The efficacy of a loading dose of 20 mg of chloroquine per kg of body weight per os given at intervals during the first day was evaluated in 27 patients in Madagascar with Plasmodium falciparum malaria. The conventional regimen of 25 mg/kg over 3 days (schedule 1) was thus compared with a regimen of 30 mg/kg over 2 days (schedule 2; one dose of 10 mg/kg followed by two doses of 5 mg/kg at 6-h intervals on the first day and two doses of 5 mg/kg at 12-h intervals on the second day) in terms of their clinical and parasitological efficacies, tolerance, and drug concentration-time curves.
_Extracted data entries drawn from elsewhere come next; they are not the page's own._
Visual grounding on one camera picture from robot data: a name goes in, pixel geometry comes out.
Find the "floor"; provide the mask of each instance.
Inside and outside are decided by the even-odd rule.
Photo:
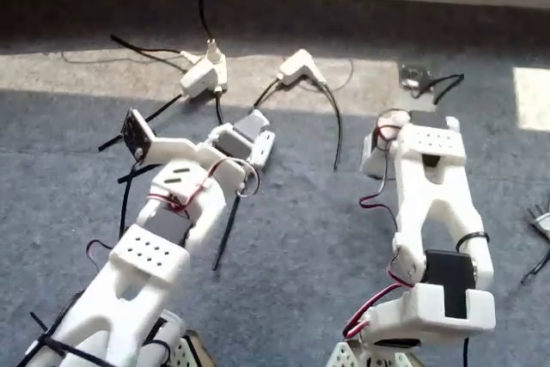
[[[116,237],[131,157],[96,147],[128,107],[143,113],[178,93],[178,73],[120,49],[115,33],[141,46],[199,51],[196,0],[0,0],[0,342],[16,363],[38,335],[29,311],[52,322],[95,274],[87,240]],[[544,365],[550,350],[550,291],[542,272],[522,275],[547,245],[523,221],[547,196],[550,170],[550,14],[368,0],[207,0],[229,59],[227,119],[243,116],[300,47],[315,57],[345,115],[345,144],[332,172],[335,120],[307,83],[274,95],[266,116],[276,150],[261,193],[242,203],[218,273],[211,262],[220,223],[192,254],[169,308],[198,330],[220,366],[322,366],[349,316],[388,284],[392,226],[358,198],[377,183],[358,172],[374,116],[399,105],[400,63],[466,81],[437,109],[462,125],[474,204],[491,235],[497,327],[470,343],[472,365]],[[154,127],[204,139],[216,124],[210,101],[186,102]],[[132,186],[131,221],[151,178]],[[382,200],[396,207],[392,185]],[[436,223],[426,247],[452,248]],[[106,255],[96,253],[98,260]],[[426,365],[461,365],[461,346],[423,348]]]

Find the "cable connector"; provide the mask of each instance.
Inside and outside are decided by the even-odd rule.
[[[302,76],[306,76],[320,85],[327,84],[327,80],[317,68],[312,56],[305,49],[300,49],[281,64],[278,68],[277,79],[283,85],[288,86]]]
[[[195,97],[205,90],[222,93],[227,90],[227,62],[225,55],[217,47],[214,39],[206,41],[206,53],[203,56],[181,51],[193,67],[181,78],[183,95]]]

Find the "red wire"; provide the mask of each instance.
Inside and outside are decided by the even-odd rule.
[[[405,281],[403,281],[401,278],[397,277],[394,273],[392,273],[392,270],[388,268],[388,276],[393,280],[397,281],[398,284],[403,285],[404,287],[412,288],[414,285],[409,284]]]
[[[358,335],[358,333],[361,332],[361,330],[367,326],[369,326],[369,322],[366,321],[366,320],[363,320],[363,321],[360,321],[354,328],[352,328],[346,335],[345,335],[345,339],[352,339],[353,337],[355,337],[356,335]]]
[[[353,317],[345,324],[344,330],[342,331],[342,335],[344,337],[348,338],[348,334],[351,333],[351,331],[355,331],[355,329],[360,325],[359,319],[363,316],[363,314],[372,307],[378,300],[385,297],[387,294],[389,294],[391,291],[402,287],[402,284],[391,284],[388,285],[386,288],[384,288],[382,291],[375,294],[369,301],[367,301],[365,304],[361,306],[361,308],[353,315]],[[364,327],[366,327],[368,323],[365,323],[361,328],[359,328],[353,335],[357,334],[359,331],[361,331]]]
At 24 h schedule 2 gave higher chloroquine levels in blood, which induced a more rapid decrease in parasitemia. The time required for a 50% decrease in the initial parasitemia was shorter in patients on schedule 2 (14.3 +/- 1.6 h) than it was in patients on schedule 1 (35.5 +/- 5.4 h; P less than 0.01). Moreover, negative blood smears were obtained more rapidly with schedule 2 (50.8 +/- 3.7 h) than with schedule 1 (72 +/- 8.7 h). As predicted by the drug concentration-time curve, no high, potentially toxic peak drug concentration appeared and no adverse effects were observed with the loading dose regimen (schedule 2). These findings support the idea that a loading dose of 20 mg/kg given at intervals during the first 12 h is well tolerated and can be used to obtain a more rapid decrease in parasitemia and to shorten the treatment time of uncomplicated chloroquine-susceptible falciparum malaria in the field.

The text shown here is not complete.